**ACTIVITY**
What is the count of lines in the data that hold the string "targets"? State the number alone.

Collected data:
....................

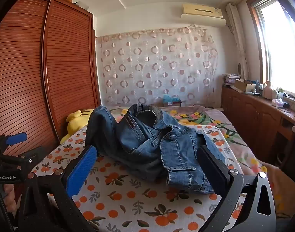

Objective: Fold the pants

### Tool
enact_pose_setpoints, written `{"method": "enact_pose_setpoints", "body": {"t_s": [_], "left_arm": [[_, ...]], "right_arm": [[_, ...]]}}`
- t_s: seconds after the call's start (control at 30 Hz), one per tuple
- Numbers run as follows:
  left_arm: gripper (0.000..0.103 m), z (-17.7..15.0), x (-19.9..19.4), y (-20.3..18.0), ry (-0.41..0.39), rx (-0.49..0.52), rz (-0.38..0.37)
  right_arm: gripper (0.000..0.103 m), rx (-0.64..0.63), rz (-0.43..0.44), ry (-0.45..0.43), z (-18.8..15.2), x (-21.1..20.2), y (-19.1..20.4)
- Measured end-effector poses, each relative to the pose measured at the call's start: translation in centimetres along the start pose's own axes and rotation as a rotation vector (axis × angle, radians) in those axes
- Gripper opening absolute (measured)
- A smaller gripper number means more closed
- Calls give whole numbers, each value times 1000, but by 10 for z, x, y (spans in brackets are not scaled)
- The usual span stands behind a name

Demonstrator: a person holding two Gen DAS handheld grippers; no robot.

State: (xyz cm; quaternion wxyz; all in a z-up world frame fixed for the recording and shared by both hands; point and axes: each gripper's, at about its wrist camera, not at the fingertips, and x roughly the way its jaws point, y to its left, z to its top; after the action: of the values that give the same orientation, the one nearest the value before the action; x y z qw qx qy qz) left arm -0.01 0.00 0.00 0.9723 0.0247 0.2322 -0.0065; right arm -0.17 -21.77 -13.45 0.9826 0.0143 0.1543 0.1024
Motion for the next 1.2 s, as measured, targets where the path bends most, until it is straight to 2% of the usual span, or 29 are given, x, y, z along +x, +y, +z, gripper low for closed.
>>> {"method": "enact_pose_setpoints", "body": {"t_s": [1.2], "left_arm": [[103, 3, -4, 0, -11, -1, 1]], "right_arm": [[103, 9, -9, 6, -1, -2, -2]]}}
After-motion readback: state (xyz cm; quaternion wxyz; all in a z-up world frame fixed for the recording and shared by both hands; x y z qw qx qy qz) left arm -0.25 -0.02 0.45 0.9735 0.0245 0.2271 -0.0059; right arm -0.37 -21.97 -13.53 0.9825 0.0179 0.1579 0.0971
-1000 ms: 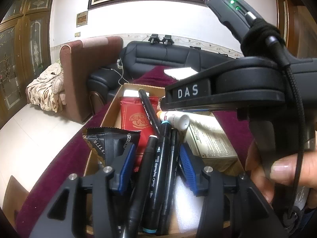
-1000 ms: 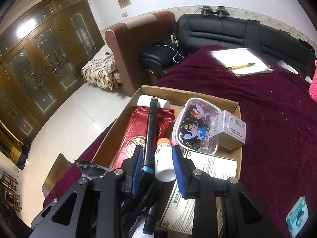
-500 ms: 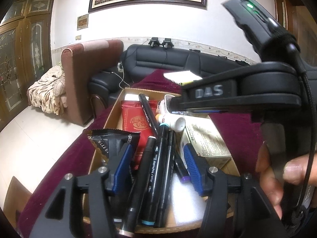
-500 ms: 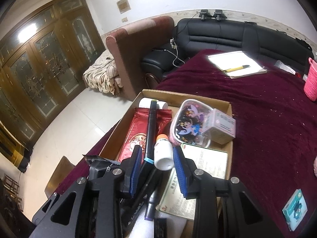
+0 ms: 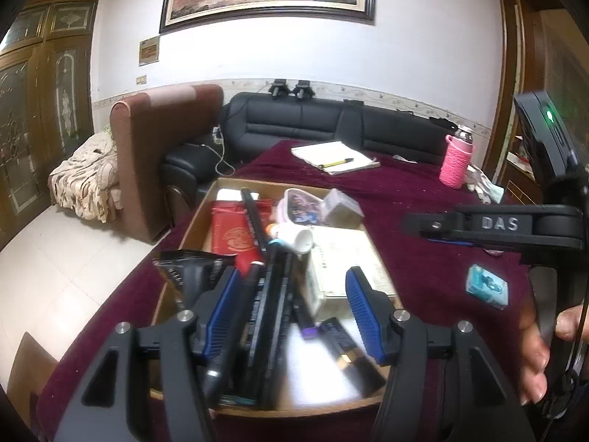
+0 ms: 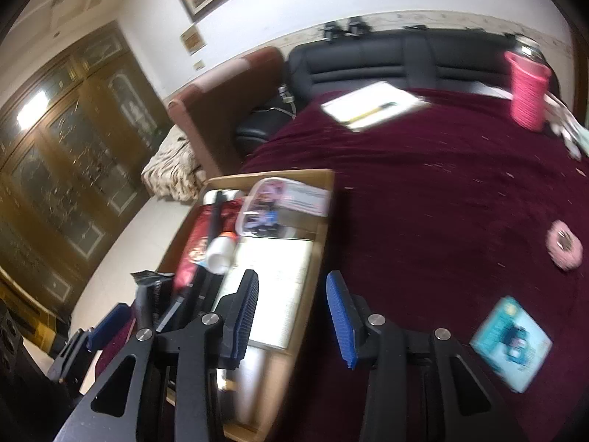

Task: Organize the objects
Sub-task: 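Move both grippers to the blue tissue pack and pink fuzzy hair tie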

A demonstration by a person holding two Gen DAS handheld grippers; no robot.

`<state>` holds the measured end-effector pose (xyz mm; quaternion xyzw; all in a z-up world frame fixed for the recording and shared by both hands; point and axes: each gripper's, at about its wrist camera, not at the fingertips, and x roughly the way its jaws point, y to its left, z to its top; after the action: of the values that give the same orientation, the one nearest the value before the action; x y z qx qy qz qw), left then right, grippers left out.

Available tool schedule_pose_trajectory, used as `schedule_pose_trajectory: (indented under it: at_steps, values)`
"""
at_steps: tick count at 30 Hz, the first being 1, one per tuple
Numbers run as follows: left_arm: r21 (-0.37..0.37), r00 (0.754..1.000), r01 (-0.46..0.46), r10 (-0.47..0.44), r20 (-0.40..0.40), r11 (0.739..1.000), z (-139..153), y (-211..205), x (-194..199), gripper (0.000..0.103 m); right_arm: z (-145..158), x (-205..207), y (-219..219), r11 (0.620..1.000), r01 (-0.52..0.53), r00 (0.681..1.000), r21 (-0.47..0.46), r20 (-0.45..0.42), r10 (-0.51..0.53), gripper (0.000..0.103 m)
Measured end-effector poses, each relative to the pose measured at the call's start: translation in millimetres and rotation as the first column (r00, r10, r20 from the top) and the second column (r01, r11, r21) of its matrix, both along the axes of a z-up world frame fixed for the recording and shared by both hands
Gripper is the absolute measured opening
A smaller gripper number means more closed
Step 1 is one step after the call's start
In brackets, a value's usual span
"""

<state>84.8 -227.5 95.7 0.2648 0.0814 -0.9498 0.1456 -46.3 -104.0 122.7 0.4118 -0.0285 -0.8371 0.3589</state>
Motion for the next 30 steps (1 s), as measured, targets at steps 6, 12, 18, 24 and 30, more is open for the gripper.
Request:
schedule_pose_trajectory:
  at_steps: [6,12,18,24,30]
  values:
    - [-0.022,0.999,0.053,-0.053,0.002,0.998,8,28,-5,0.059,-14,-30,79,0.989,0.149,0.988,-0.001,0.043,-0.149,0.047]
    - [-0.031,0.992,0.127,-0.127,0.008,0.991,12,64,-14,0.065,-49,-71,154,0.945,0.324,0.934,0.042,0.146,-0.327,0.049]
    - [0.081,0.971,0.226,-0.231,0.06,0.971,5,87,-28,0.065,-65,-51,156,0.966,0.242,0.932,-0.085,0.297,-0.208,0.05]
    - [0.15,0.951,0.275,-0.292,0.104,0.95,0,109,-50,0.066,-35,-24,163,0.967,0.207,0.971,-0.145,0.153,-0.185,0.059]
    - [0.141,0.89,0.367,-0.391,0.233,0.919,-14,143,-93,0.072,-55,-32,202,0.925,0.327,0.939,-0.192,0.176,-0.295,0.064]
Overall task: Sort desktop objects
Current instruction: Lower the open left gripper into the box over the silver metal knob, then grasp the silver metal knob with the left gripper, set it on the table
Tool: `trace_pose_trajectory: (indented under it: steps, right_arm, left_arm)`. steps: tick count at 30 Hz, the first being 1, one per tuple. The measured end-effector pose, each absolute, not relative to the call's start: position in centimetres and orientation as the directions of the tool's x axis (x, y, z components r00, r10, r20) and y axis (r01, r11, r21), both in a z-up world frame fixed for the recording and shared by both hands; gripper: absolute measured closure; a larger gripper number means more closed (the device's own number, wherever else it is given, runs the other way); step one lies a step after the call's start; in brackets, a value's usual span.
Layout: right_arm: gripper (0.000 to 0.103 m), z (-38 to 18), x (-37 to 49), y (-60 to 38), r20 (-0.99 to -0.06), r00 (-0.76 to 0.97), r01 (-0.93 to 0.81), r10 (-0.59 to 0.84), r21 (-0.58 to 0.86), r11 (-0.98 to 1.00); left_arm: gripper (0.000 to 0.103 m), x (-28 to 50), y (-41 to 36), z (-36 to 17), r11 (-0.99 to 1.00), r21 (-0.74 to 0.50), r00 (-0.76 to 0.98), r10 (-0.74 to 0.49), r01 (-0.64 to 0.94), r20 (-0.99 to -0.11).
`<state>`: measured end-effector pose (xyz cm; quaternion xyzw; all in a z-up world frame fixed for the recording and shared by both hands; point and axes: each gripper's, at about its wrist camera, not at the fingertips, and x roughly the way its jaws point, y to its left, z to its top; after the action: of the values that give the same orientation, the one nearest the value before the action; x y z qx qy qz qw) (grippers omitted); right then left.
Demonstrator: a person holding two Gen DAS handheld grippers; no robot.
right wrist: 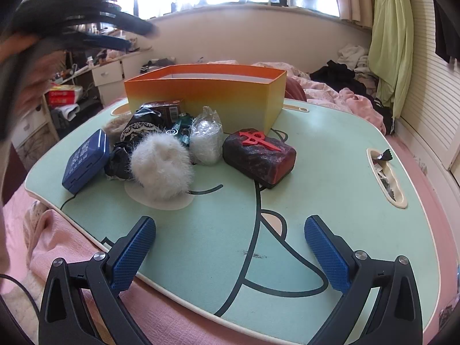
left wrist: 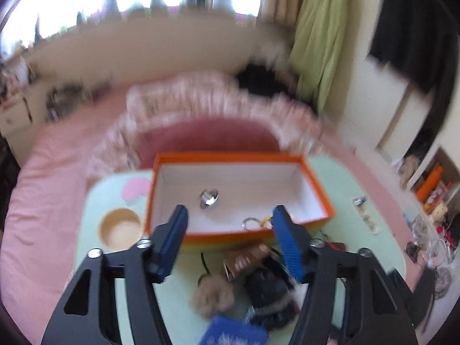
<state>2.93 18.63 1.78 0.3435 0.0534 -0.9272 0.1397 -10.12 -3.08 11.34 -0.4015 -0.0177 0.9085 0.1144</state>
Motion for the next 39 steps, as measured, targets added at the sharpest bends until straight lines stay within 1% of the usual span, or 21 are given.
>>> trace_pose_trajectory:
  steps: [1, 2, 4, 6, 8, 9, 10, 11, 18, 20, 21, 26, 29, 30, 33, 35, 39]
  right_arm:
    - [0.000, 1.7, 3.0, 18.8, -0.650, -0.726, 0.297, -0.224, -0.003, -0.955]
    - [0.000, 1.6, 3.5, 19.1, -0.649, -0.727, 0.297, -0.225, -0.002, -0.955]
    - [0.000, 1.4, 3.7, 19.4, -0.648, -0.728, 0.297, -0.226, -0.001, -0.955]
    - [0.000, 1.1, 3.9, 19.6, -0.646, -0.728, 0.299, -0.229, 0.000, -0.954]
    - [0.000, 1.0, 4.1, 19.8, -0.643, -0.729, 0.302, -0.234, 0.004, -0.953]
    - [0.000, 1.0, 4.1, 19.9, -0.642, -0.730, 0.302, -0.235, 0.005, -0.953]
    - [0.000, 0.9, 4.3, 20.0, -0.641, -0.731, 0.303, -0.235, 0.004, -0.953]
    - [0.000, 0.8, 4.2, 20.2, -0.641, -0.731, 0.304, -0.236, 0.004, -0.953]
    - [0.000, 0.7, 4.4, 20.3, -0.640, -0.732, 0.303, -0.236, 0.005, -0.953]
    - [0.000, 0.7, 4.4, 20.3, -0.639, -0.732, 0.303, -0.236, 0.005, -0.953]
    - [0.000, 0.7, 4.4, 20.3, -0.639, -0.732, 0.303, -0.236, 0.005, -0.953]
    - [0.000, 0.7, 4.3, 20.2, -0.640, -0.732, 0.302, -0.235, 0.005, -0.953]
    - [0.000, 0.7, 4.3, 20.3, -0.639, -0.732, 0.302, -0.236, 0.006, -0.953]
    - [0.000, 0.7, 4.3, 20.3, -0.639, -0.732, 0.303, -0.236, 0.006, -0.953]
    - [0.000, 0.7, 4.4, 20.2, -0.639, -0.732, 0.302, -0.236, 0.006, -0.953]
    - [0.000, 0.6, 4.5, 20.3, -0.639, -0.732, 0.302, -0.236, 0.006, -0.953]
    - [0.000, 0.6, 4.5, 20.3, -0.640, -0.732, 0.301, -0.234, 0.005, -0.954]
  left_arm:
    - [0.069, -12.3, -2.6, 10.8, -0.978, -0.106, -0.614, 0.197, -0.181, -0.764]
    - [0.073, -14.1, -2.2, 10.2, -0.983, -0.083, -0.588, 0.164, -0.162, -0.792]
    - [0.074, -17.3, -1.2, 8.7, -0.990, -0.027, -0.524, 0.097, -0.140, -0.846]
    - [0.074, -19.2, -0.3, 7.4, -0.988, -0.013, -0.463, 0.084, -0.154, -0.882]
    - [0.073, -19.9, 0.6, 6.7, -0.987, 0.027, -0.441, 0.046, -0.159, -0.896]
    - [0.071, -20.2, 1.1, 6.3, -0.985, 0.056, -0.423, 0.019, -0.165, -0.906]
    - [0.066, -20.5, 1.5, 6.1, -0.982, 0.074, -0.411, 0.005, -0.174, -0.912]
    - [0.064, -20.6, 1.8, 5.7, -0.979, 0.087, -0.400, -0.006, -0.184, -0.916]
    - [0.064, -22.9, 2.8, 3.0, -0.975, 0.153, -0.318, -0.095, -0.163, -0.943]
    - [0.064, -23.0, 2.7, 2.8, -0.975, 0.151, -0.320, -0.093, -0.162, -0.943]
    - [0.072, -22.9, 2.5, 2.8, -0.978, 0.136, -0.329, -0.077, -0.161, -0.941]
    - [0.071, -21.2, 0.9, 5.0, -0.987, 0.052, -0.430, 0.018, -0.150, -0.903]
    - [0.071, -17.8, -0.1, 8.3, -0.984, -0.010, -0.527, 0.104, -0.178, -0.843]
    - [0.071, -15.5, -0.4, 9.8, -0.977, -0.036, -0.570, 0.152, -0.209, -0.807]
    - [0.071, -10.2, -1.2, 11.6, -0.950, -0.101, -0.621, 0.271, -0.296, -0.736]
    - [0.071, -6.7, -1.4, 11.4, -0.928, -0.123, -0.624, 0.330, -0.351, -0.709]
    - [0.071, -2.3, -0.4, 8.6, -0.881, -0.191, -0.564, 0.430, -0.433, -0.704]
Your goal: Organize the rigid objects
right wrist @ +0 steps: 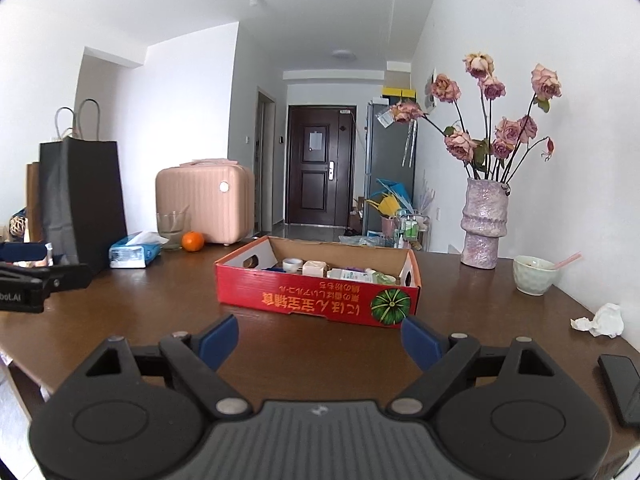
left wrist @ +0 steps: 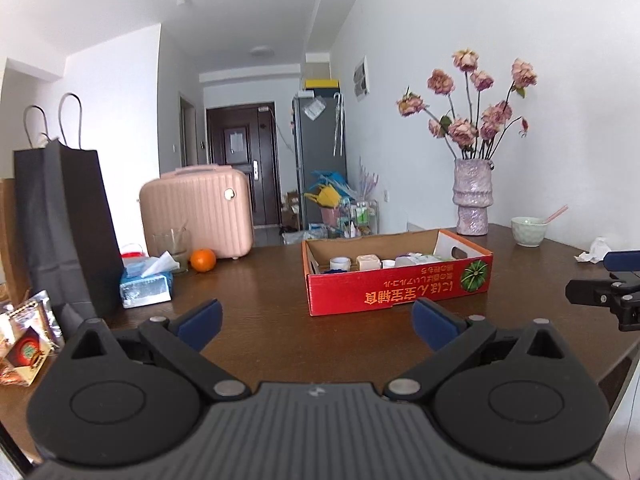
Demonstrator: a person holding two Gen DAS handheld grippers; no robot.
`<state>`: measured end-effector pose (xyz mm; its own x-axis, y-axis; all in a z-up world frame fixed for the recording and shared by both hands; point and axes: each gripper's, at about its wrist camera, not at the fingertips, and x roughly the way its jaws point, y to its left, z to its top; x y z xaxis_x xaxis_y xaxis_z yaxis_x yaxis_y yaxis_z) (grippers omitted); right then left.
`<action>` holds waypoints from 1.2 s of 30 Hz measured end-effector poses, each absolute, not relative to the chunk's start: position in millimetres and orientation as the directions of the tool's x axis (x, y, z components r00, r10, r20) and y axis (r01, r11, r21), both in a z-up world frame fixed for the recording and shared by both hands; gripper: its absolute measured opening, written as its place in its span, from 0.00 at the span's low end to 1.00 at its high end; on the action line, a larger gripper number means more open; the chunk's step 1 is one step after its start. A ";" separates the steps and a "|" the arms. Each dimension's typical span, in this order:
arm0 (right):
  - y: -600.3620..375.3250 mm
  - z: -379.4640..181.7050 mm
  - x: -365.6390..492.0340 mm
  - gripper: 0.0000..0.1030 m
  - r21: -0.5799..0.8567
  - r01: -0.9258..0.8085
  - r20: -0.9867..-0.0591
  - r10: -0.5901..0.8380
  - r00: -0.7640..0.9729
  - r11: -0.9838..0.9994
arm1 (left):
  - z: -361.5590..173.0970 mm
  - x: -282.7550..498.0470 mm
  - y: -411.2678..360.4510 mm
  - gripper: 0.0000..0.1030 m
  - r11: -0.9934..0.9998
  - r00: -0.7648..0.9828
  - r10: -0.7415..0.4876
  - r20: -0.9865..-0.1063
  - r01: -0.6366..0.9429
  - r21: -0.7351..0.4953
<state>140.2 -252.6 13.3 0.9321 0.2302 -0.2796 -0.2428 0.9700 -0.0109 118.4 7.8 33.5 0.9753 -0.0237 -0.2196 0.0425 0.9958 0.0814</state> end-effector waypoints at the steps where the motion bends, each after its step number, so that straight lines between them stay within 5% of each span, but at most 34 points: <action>1: -253.0 12.0 133.4 0.86 0.000 -0.238 -0.275 0.228 0.934 0.971 | 32.7 110.8 7.0 1.00 0.996 0.977 -0.022 -0.213 0.040 0.080; 18: -241.5 -13.7 29.0 0.94 0.097 -0.252 -0.309 0.270 0.912 0.963 | 5.7 16.6 -0.4 1.00 0.999 0.972 -0.003 -0.235 0.014 0.045; 36: -241.8 -18.1 12.0 0.97 0.119 -0.232 -0.292 0.257 0.921 0.965 | 6.9 12.2 -0.3 1.00 0.998 0.973 -0.018 -0.229 0.031 0.054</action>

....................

**FINISHED EXERCISE**
3